- Work request -
Every line of the data below is to be retyped exactly.

- Exercise data -
[Start of Attachment]

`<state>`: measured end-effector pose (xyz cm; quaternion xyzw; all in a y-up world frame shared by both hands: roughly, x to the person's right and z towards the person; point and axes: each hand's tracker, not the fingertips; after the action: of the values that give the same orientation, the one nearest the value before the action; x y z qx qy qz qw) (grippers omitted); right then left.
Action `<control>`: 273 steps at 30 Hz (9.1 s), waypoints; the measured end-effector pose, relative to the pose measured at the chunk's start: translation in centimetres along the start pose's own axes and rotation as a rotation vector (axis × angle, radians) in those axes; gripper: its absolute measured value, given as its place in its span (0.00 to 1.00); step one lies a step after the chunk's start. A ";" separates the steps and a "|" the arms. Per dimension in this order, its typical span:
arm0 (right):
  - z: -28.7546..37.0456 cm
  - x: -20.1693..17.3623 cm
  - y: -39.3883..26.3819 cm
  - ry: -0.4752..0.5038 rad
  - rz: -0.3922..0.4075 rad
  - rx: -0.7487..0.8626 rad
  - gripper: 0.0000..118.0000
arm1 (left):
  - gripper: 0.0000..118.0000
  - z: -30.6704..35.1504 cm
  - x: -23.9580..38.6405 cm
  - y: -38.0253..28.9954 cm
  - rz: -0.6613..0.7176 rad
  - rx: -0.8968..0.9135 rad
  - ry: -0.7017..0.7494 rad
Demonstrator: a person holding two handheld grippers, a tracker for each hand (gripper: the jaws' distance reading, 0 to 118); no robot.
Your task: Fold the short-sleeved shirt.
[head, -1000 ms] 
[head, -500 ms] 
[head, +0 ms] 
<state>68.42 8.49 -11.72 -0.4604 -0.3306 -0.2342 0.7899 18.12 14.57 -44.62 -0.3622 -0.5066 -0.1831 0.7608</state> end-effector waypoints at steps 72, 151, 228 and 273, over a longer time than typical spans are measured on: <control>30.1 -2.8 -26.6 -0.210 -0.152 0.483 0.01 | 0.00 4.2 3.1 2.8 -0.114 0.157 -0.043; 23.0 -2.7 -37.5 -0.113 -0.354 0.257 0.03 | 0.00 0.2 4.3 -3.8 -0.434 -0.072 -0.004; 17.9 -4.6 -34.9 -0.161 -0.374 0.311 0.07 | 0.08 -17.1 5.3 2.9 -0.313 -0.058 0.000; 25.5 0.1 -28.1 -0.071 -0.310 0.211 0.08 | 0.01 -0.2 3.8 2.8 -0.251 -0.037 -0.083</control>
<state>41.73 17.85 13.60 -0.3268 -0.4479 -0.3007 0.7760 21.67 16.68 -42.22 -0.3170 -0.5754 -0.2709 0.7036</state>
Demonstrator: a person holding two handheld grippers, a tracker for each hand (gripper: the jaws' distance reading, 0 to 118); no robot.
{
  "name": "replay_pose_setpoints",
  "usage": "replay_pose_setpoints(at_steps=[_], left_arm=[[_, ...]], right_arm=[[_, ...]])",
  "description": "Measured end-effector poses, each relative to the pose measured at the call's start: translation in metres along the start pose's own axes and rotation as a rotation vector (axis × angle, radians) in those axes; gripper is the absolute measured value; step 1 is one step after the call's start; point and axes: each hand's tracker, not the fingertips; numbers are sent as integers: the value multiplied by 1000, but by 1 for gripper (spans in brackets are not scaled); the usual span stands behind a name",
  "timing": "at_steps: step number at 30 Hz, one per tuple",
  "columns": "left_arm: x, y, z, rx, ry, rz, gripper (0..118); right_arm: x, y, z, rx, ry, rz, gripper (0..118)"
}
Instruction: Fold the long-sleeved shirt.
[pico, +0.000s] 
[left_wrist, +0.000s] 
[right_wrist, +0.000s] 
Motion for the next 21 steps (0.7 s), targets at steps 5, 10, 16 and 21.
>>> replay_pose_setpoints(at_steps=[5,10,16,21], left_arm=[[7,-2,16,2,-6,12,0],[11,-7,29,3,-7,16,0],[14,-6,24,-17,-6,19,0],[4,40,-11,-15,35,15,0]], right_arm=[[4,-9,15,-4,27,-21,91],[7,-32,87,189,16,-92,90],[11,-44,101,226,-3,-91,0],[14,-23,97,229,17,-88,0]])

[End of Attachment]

- Reply to the task -
`<state>`: measured end-effector pose (xyz cm; quaternion xyzw; all in a y-up world frame shared by both hands: roughly, x to the person's right and z towards the person; point and axes: each hand's tracker, not the fingertips; after the action: of the values that give the same orientation, the one nearest the value before the action; x y z qx qy qz qw) (grippers omitted); right then left.
Action `<control>`: 273 steps at 30 Hz (9.1 s), waypoints; the measured end-effector pose, relative to the pose measured at the chunk's start: translation in centimetres along the start pose's own axes and rotation as a rotation vector (axis × angle, radians) in those axes; gripper: its absolute measured value, given as its place in its span (0.00 to 1.00); step one lies a step after the chunk's start. A ";" separates the steps and a "|" the arms. Per dimension in this order, its typical span:
arm0 (right):
  - z: -28.7546..37.0456 cm
  - x: -20.1693..17.3623 cm
  - y: -39.3883..26.3819 cm
  - ry: -0.4752..0.5038 rad
  - rz: -0.3922..0.4075 rad
  - rx: -0.7487..0.8626 rad
  - gripper: 0.0000..118.0000
arm1 (left):
  - gripper: 0.0000..118.0000
  - z: -30.6704..35.1504 cm
  - x: -23.9580..38.6405 cm
  - y: -38.0253..28.9954 cm
  - rz: -0.6613..0.7176 rad
  - rx: -0.8968..0.9135 rad
  - ry: -0.7017..0.7494 rad
Demonstrator: a person holding two handheld grippers, a tracker for each hand (gripper: the jaws' distance reading, 0 to 118); no robot.
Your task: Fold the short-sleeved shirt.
[head, -1000 ms] 
[head, -500 ms] 
[head, +0 ms] 
<state>68.42 8.49 -11.72 -0.4604 -0.3306 -0.2342 0.7899 18.12 14.57 -44.62 -0.3622 -0.5066 -0.1831 0.7608</state> end-effector waypoints at steps 72, 151, 228 and 273, over a longer time than typical spans are measured on: <control>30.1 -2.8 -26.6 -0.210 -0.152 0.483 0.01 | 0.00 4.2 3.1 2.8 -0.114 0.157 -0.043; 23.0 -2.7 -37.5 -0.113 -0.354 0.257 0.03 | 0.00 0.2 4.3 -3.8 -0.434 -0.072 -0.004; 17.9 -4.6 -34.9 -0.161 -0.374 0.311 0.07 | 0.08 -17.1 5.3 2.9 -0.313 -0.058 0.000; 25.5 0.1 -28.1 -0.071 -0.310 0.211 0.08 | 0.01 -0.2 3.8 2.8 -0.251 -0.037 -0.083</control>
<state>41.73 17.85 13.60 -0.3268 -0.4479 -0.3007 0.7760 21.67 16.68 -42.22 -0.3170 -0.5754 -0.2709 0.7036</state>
Demonstrator: a person holding two handheld grippers, a tracker for each hand (gripper: the jaws' distance reading, 0 to 118); no robot.
{
  "name": "replay_pose_setpoints",
  "usage": "replay_pose_setpoints(at_steps=[_], left_arm=[[_, ...]], right_arm=[[_, ...]])",
  "description": "Measured end-effector poses, each relative to the pose measured at the call's start: translation in metres along the start pose's own axes and rotation as a rotation vector (axis × angle, radians) in those axes; gripper is the absolute measured value; step 1 is one step after the call's start; point and axes: each hand's tracker, not the fingertips; numbers are sent as integers: the value multiplied by 1000, but by 1 for gripper (spans in brackets are not scaled); the usual span stands behind a name",
  "timing": "at_steps: step number at 30 Hz, one per tuple",
  "columns": "left_arm: x, y, z, rx, ry, rz, gripper (0..118); right_arm: x, y, z, rx, ry, rz, gripper (0..118)"
}
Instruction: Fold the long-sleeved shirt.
[pico, +0.000s] 
[left_wrist, +0.000s] 
[right_wrist, +0.000s] 
Motion for the next 21 steps (0.7 s), targets at steps 5, 10, 16 and 21.
>>> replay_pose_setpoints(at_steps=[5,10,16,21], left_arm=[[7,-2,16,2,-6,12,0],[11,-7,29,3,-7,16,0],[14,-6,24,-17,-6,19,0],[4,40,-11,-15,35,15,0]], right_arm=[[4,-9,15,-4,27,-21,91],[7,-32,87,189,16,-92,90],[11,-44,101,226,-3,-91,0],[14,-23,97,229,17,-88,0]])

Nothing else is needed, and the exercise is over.